Mar 27, 2013

Justice Kennedy's Foolish "uncharted waters" Remark

Justice Anthony Kennedy's made an extraordinary statement in the oral arguments in Hollingsworth V. Perry (12-144) yesterday.

Kennedy questioned attorney Ted Olson, referencing social scientific evidence presented in the judicial record by the civil rights plaintiffs, but expressing trepidation that granting equal protection did not not guarantee a specific outcome in society.

Said Kennedy, "The problem -- the problem with the case is that you're asking, really asking, particularly because of the sociological evidence you cite, for us to go into uncharted waters, and you can play with that metaphor, there's a wonderful destination, it is a cliff.
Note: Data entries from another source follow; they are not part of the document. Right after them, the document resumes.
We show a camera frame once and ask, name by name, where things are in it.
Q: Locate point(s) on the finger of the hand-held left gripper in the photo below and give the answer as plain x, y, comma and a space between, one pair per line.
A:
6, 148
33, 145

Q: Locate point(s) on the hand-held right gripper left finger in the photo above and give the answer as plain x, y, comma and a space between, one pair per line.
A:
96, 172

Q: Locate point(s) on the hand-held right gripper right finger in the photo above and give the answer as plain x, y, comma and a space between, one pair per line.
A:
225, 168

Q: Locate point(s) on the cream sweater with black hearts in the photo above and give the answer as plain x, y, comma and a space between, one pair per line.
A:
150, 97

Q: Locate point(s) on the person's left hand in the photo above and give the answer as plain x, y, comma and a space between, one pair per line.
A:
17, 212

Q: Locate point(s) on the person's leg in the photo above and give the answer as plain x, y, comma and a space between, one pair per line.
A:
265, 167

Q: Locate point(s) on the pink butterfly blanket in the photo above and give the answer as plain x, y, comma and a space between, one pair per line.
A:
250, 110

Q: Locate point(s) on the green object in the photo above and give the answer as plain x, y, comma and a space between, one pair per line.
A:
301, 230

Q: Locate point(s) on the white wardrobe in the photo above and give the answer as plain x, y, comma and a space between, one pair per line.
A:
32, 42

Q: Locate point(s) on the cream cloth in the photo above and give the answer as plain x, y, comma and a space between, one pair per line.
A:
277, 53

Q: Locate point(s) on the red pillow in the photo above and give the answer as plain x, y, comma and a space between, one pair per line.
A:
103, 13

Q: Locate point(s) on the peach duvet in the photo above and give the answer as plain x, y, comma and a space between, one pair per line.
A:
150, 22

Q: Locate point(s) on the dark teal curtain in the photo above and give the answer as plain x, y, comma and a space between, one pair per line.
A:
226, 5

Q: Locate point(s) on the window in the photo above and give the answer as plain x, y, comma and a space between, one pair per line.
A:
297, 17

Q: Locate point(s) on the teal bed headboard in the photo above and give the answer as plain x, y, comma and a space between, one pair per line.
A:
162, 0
Whatever that was."

So, Kennedy is expressing both the fact the denial of equal protection to gay couples has persisted universally across the country until only recently and he doesn't know what granting equal protection will do.
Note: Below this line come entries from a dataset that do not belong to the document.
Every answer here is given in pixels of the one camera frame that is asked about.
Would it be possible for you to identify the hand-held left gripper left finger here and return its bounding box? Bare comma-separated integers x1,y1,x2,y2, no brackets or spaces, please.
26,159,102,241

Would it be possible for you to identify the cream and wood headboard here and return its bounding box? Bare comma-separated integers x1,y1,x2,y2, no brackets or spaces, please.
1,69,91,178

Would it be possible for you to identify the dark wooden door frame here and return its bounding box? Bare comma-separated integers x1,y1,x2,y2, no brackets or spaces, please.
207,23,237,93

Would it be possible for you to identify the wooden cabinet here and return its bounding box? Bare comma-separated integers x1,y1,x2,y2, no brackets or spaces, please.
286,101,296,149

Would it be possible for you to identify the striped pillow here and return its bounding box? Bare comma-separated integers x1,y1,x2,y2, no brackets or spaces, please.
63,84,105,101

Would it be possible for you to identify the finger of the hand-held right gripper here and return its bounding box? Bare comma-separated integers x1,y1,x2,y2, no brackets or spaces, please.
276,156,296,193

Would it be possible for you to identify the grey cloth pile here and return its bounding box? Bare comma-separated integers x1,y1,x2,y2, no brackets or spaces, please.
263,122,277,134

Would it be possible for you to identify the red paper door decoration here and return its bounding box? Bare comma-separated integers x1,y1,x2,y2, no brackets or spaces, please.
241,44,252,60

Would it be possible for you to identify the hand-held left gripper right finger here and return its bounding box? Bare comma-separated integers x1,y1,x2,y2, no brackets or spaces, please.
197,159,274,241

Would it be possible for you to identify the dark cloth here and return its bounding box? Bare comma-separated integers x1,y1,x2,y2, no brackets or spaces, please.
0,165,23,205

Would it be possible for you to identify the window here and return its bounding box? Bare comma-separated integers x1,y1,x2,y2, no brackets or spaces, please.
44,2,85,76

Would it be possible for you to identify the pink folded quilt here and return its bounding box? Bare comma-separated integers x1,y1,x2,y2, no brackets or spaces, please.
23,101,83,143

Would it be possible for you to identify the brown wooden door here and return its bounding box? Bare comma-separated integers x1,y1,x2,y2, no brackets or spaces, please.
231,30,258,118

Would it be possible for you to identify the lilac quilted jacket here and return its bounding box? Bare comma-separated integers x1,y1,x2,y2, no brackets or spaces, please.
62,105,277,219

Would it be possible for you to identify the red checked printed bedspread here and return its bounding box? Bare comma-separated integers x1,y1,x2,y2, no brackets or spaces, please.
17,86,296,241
Kennedy goes on to ask about the question of standing.

Said Olson after setting Kennedy straight on standing:  "It was uncharted waters when this Court, in 1967, in the Loving (v. Virginia) (1967) decision said that interracial -- prohibitions on interracial marriages, which still existed in 16 states, were unconstitutional."
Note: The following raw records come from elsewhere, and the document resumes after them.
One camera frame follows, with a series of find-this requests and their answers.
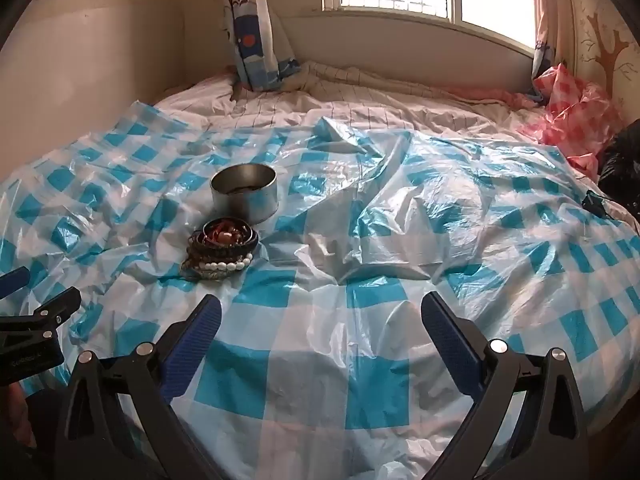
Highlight brown tree wall decal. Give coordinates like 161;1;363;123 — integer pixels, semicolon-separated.
585;10;632;98

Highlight round metal tin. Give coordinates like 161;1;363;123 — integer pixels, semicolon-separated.
210;164;278;224

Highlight blue printed curtain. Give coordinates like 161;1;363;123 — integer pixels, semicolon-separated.
227;0;301;92

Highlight black plastic bag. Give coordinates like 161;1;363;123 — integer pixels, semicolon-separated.
582;120;640;221

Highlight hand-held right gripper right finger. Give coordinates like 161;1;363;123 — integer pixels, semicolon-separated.
421;291;591;480

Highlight pink and blue curtain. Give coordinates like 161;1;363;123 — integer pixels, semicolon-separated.
529;0;568;102

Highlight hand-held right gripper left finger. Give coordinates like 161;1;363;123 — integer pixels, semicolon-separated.
54;294;223;480

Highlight pink blanket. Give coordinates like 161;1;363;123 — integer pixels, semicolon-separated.
440;85;547;110

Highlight red amber bead bracelet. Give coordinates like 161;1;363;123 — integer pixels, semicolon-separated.
207;222;248;247

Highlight white bead bracelet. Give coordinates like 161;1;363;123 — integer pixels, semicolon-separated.
192;252;255;275

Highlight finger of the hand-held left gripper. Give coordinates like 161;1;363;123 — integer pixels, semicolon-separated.
0;266;31;303
0;287;82;343

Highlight striped white bedsheet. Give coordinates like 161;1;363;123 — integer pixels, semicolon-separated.
150;60;551;133

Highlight pink checked plastic bag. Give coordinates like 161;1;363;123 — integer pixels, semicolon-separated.
519;62;625;181

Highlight blue checked plastic sheet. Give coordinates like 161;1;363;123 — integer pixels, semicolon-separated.
0;100;640;480
After an exchange between Kennedy and Olson, Olson goes on to paraphrase Justice Ginsburg in the United States v. Virginia Military Institute (VMI) case: "A prime part of the history of our Constitution is the story of extension of constitutional rights to people once ignored or excluded."

Kennedy expressed fear in the exchange that the Court would have to go "all the way" in granting equal protection.

Why the fear of freedom and equal protection from Justice Kennedy?

We expect such fear from bigots, the ignorant and the infantile who comprise much of American Christian society.

Justice Samuel Alito similarly asked, "But what is your response to the argument which has already been mentioned about the need to be cautious in light of the newness of the -- the concept of -- of same-sex marriage?"

After all, Alito said, gay marriage has only been around since the Internet and cell phones?

Now, there is conservative jurisprudence on display: You have been deprived of equal protection so long in this country the Court must be cautious in granting your Constitutional rights now.

Justice delayed demands justice denied for a longer period into the future.

I guess Anthony Kennedy is better than Robert Bork at least.